Will Oberton, who runs a Winona-based outfit that peddles industrial supplies, has seen the future.
Vending machines. Don't laugh.
"Our guys pushed me several years ago to [buy] what looked like a candy machine," recounted Oberton.
On Tuesday, at Fastenal's annual meeting before a few hundred shareholders seated on folding chairs in one of the company's truck bays here, Oberton will report on the surprising acceleration of the "vending" strategy.
Fastenal, which has been testing the strategy in hundreds of locations, plans to install thousands of "Fast 5000" vending machines in customer warehouses and factories to dispense gloves, safety glasses, dust masks, drill bits and other supplies with a swipe of an electronic card.
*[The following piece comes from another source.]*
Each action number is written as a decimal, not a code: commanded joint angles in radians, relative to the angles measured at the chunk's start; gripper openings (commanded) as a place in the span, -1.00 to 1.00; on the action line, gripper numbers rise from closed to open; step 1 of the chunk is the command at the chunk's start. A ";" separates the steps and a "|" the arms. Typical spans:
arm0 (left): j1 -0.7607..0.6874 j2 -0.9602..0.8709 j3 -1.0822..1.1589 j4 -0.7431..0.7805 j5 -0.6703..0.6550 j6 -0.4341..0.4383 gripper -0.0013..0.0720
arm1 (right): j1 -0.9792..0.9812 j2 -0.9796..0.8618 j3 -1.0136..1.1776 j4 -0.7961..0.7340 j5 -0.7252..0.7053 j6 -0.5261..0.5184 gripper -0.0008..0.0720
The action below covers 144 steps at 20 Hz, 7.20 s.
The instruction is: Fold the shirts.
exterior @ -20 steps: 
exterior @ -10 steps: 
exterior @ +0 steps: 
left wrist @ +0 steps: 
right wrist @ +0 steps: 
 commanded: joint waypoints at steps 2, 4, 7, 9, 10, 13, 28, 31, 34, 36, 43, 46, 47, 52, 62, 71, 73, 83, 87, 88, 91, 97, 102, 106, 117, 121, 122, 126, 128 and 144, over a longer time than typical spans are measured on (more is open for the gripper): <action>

Companies like the idea. It replaces traditional supply bins and storerooms, and holds employees accountable for supplies they use.
"Now, we're going full-out," Oberton said.
This back-to-the-future innovation should aid Fastenal's growth.
Fastenal, since a down year in 2009, has recovered to hit new highs in quarterly sales, earnings and stock price in the first quarter of this year. Fastenal saw net earnings rise 42 percent to $79.5 million in the first quarter on sales that rose 23 percent to $640.6 million.
Analysts expect a banner financial year in 2011 of about $2.25 per share earnings on a 17 percent jump in revenue to about $2.65 billion. The company's stock price has more than doubled to about $65 per share since the recessionary lows of March 2009.
Fastenal added 1,300 jobs in North America last year, up about 10 percent. With 127 new stores, it now has a 2,522 retail-outlet network that sells everything from nuts and bolts to cutting tools and safety supplies. It will add up to 200 stores this year.
Fastenal has given stockholders a total return, including dividends, of 295 percent since Oberton was named CEO in December 2002 to succeed Fastenal founder Bob Kierlin. By comparison, the S&P 500 industrial stock index has returned about 95 percent and the S&P 500 index about 72 percent over the period.
"We have a heck of a business model," Oberton said the other day, gazing out the window of his modest office along the Mississippi River. "We always believe we can be better. We're only 2 percent of the U.S. market for industrial supplies [of about $150 billion annually]. And we have a growing network of 2,500 little businesses out there. And we support the heck out of them."
A throwback strategy
The vending strategy, known officially as "Fastenal Automated Supply Technology" or FAST, is a bit of a throwback to the idea that Kierlin had when he was working at his dad's Winona auto parts store in the 1950s. Occasionally, Kierlin would have to run a few blocks to the hardware store to pick up a few nuts and bolts, or other fasteners. He envisioned a vending machine for such items.
Kierlin, 71, who has been non-employee chairman of Fastenal since 2003, is an engineer out of the University of Minnesota who started Fastenal in 1967 after a stint in the Peace Corps. Kierlin began as a retailer and distributor of fasteners, and gradually expanded product offerings to more than 1 million bolts, studs, washers, tools, parts, abrasives, adhesives, pipes, valves, gaskets, fittings, safety glasses and other stock items.
The vending program is designed to cut the amount of consumable items in a plant or warehouse that Fastenal supplies. Oberton says it's good in the long run for Fastenal because it strengthens the long-term relationship with customers and attracts new ones.
The automated-supply technology relies on an electronic card issued to authorized personnel who swipe it across a code reader, and then choose the supplies they need.
Fastenal has installed the vending machines in its facilities, as well as in the far-flung plants and warehouses of dozens of customers, including Donaldson Co., Xcel Energy and Sulzer Pumps. Consumption of supplies has declined up to 50 percent in the first year because employees are accountable for the amount they use.
Oberton says he's proof. Every month his wife used to gather the pens, safety glasses and other stuff he'd inadvertently carried home from the office in his pockets so he could bring it back to work.
A shareholder's delight
Fastenal has been a shareholder's delight since Kierlin took the company public in 1987. On that day in August, 1,000 shares of Fastenal were worth $9,000. By the end of 2010, those 1,000 shares, after splits, were 48,000 shares worth about $2.9 million.
Kierlin was famous during his generation as CEO for claiming $100,000 in annual salary and no stock options. His founder's stock was worth hundreds of millions. He also is a philanthropist to education, environmental and other Winona-area causes.
Oberton, 52, is a 30-year employee who joined Fastenal after graduating from St. Cloud Technical College.